The part (iii) equity raise of c£70m in new 5p shares would result is issuing 70m x 20 = 1.4bn new shares. A grand total of c5.62bn 5p shares.
(Equivalent to 1.1bn 25p shares - or roughly double the current number.)
"Advanced Oncotherapy (AIM: AVO), the developer of next-generation proton therapy systems for cancer treatment, announces a prospective recapitalisation and funding plan to raise up to c.£110 million. The prospective plan comprises three elements:
(i) a debt to equity conversion (the "Debt to Equity Swap");
(ii) the Company receiving a new interest-bearing secured loan; and
(iii) an equity fundraising (the "Equity Fundraising")
(together the "Prospective Recapitalisation Plan").
Financing transactions - Target Amounts
(i) Debt to Equity Swap and debt repayment = £ 25.7-£37.4m
(ii) £10 million secured loan = £10.0m
(iii) Equity Fundraising = £61.7-£73.5m
TOTAL = c.£110m"
How it might work. Each step is dependant on the previous step being completed.
(i) Debt to Equity Swap and debt repayment = £ 25.7-£37.4m
Let's assume that a mid number of creditors accept this - and £30m of debt is agreed to be converted into shares.
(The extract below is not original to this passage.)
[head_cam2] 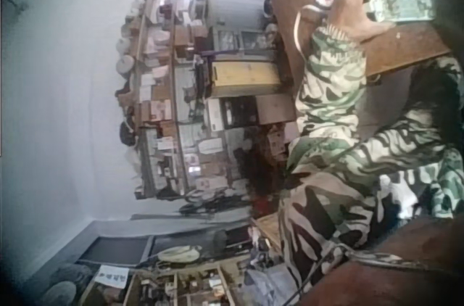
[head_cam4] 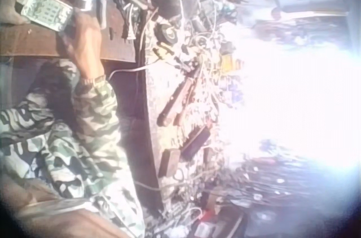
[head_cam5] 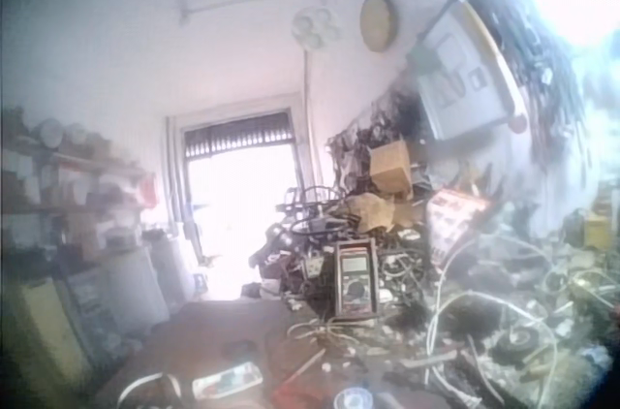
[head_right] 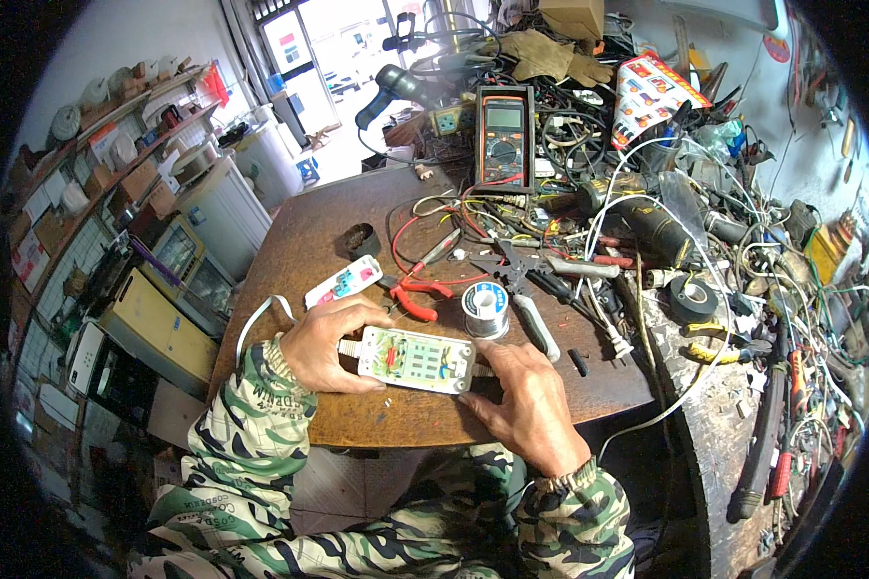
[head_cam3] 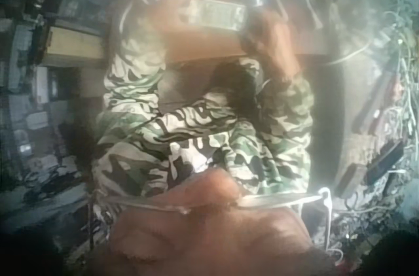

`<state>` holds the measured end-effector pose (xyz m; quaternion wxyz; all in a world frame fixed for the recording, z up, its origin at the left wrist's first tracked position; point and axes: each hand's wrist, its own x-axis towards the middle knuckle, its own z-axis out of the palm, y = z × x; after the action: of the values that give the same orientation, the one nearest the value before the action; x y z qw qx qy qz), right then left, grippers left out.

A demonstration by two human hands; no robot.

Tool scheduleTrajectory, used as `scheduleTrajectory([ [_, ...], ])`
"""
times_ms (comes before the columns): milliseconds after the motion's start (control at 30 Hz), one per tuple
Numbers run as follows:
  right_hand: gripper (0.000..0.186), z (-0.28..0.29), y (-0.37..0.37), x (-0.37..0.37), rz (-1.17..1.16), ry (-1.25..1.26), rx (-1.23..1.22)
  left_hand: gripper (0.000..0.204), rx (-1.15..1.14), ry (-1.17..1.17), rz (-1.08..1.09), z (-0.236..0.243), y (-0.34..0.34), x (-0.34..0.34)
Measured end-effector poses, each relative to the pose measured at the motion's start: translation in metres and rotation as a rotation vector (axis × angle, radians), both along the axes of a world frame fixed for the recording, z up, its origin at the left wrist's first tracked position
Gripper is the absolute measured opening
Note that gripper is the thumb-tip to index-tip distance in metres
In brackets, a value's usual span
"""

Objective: The person repairs a small white electronic device by opening its case, using a screwdriver to adjust internal components, and then closing the case. The person handles the device and tools on a cluttered workbench.

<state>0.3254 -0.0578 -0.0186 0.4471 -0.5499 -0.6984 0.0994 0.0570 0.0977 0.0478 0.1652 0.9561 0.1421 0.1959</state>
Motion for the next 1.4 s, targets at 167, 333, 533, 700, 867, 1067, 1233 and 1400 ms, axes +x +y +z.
scheduleTrajectory([
  [167, 0.06, -0.0004, 0.0001, 0.0, 0.013, 0.003, 0.003, 0.073, 0.011, -0.003, 0.008, -0.0017, -0.0001, -0.0014],
  [333, 0.06, -0.0007, 0.0002, 0.0001, 0.011, 0.005, 0.01, 0.073, -0.005, -0.002, 0.005, -0.0034, 0.0014, -0.001],
  [533, 0.061, 0.0017, -0.0003, -0.0002, 0.011, 0.001, -0.001, 0.073, -0.003, 0.004, 0.013, -0.0016, 0.0, -0.0007],
  [700, 0.061, 0.002, 0.0003, -0.0008, 0.017, 0.002, 0.001, 0.074, -0.007, 0.005, 0.016, -0.0014, -0.0014, -0.0006],
  [867, 0.064, 0.0032, -0.0015, -0.0002, 0.007, 0.014, -0.036, 0.076, -0.021, 0.013, 0.012, -0.0023, 0.0003, -0.0002],
  [1067, 0.064, 0.0046, -0.0006, -0.0011, 0.007, 0.028, -0.065, 0.071, -0.072, 0.023, 0.022, 0.0002, -0.0014, -0.0001],
  [1233, 0.062, 0.0024, -0.0002, -0.0014, 0.0, 0.022, -0.048, 0.06, -0.124, 0.038, 0.056, 0.0033, -0.005, -0.0003],
  [1400, 0.059, 0.0032, -0.0002, -0.0025, 0.001, 0.014, -0.046, 0.053, -0.105, -0.003, 0.045, -0.0017, -0.0036, -0.001],
])
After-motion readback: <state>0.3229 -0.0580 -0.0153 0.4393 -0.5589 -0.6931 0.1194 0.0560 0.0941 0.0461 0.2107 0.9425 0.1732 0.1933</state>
This will be repaid by issuing 25p shares, but suppliers and borrowers will be offered to settle the debt with new shares at the notional Issue Price of say 10p.
To repay £30m at the current 2p price would require issuing 30m x 50 = 1,500,000,000 new 25p shares.
To repay £30m at a notional Issue Price of 10p would require issuing 30m x 10 = 300,000,000 new 25p shares.
In real value the creditors will have received 20p in the £, or one fifth or what they were owed. An 80% haircut may seem harsh, but the company is threatening administration.
(ii) £10 million secured loan = £10.0m
This has been agreed with the lender subject to AVO clearing most of the old debt.
At this point the company's shares suspension could be lifted.
(iii) Equity Fundraising = £61.7-£73.5m
By completing (i) and (ii) by issuing 300m new shares, clearing most of the old debt, plus arranging a new £10m loan, the share price would be expected to rise, as the threat of insolvency abates. However, it is unlikely to rise to 25p. So the company will need a subdivision before they can do this. Assuming the sp rises above 5p:
They have an additional 300m shares = 842,573,869, and will need at least a 5 for 1 subdivision, which would result in there being 4,212,869,345 issued shares..
The equity raise of c£70m in new 5p shares would result is issuing 70m x 20 = 1.4bn new shares. A total of c1.82bn shares.
Now the visibly shocked directors will be able to perform their hoped for share consolidation. However, they would be wise to keep below the trading value of the shares, or they could soon again find themselves unable to issue any shares.
"My guess is that might be by the end of this month."
Not a chance of that happening by then Meldrew44.
To consolidate or subdivide the shares, they need to call a general meeting. They have to give at least two week notice to call an EGM.